RAW DATA
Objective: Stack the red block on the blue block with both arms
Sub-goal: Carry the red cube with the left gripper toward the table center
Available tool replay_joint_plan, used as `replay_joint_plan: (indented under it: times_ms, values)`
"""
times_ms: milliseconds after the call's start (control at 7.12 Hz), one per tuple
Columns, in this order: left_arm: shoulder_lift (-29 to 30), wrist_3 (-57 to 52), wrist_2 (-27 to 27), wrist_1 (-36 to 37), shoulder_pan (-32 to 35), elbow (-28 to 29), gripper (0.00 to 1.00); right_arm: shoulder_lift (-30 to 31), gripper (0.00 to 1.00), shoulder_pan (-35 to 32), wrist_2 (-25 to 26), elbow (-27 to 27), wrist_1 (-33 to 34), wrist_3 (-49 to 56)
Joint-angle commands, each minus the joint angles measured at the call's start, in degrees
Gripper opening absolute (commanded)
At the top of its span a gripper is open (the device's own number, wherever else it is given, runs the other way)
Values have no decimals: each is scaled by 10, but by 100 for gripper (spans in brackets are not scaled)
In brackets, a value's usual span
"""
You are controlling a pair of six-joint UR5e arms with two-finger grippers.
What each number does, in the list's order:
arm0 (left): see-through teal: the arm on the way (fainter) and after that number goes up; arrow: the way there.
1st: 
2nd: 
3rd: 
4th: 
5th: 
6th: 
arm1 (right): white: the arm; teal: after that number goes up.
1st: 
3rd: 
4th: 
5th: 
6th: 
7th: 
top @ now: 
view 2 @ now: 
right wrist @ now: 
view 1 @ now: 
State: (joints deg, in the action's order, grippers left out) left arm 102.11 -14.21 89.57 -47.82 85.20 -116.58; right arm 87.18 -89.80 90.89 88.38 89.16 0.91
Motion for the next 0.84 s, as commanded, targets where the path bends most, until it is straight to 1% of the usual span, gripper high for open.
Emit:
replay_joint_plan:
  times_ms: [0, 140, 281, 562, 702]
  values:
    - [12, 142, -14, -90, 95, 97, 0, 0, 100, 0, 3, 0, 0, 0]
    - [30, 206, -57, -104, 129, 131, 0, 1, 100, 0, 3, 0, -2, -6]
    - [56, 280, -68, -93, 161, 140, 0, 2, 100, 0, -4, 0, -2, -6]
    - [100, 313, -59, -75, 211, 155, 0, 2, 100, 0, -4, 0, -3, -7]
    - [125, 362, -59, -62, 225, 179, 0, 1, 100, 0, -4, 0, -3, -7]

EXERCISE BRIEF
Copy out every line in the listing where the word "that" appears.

RESPONSE FOR THIS EXERCISE
arm0 (left): see-through teal: the arm on the way (fainter) and after that number goes up; arrow: the way there.
arm1 (right): white: the arm; teal: after that number goes up.

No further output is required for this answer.